Almost all investment has collapsed onto a simple idea of maximising your return. But what if you don’t want your investments to harm society and the world? What if you want to help the world and make a great return? What then? Into this gap steps ethical and impact investment.
Tom is CEO of Tickr which he co-founded to open up impact investing to the general public from as little as £5. As well as a career in this area he also did a masters at Oxford Business School on the topic so is well-placed to guide us thorough the maze.
Some of the first ethical investment funds were shariah-compliant Islamic funds. With these in broad terms ethical means not investing in alcohol and armaments and other such categories. At a more detailed level a religious authority rules on whether an individual company is or isn’t “ethical”.
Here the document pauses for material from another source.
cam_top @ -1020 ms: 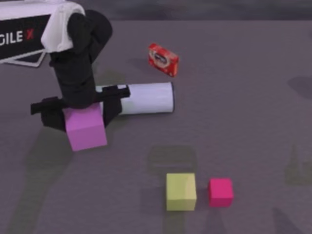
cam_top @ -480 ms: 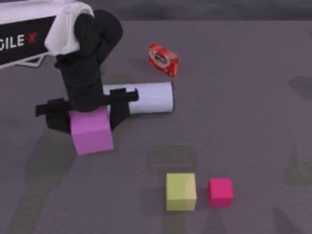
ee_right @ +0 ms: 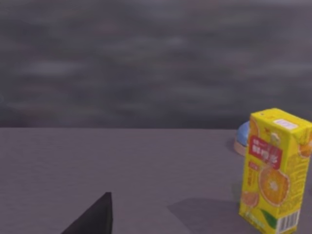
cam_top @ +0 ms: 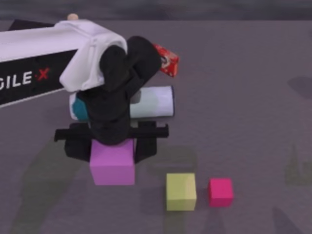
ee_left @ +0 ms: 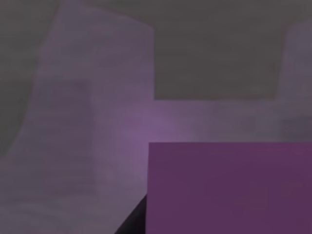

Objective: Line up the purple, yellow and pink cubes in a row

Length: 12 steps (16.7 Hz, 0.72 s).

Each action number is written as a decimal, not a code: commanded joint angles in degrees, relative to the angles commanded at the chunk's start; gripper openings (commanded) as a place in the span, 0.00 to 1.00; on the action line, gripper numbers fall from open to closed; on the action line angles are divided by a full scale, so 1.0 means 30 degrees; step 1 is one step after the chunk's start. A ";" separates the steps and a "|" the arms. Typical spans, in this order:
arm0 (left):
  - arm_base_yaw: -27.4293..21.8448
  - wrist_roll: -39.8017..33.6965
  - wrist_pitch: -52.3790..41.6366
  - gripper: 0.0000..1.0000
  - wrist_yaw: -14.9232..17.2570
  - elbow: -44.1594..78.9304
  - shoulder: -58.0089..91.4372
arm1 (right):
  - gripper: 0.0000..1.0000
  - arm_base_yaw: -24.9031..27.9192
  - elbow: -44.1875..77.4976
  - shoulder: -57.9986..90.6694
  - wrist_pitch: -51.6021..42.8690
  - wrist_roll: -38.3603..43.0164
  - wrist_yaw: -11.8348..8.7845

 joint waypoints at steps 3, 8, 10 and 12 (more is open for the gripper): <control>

Ethical investment is clearly A Good Thing but once it spread to more secular lands definition became problematic. Furthermore it turned out that between “all white” and “all black” investment lay a huge grey area.
More recently impact investment has appeared on the scene where the focus is not so much avoiding investing in “bad” companies but targeting “good” companies.
Once again though we have a problem that in the real world good and bad are not black and white. For example I might consider Brewdog to be a great company – ethical and impactful (as producing great beer responsibly seems to me both ethical and impactful). However for you this might be neither ethical nor impactful?
So if the principle is simple – ethical investment is clearly Good and impactful is clearly Good. But who defines? The challenge lies not in the concept but in the practical implementation.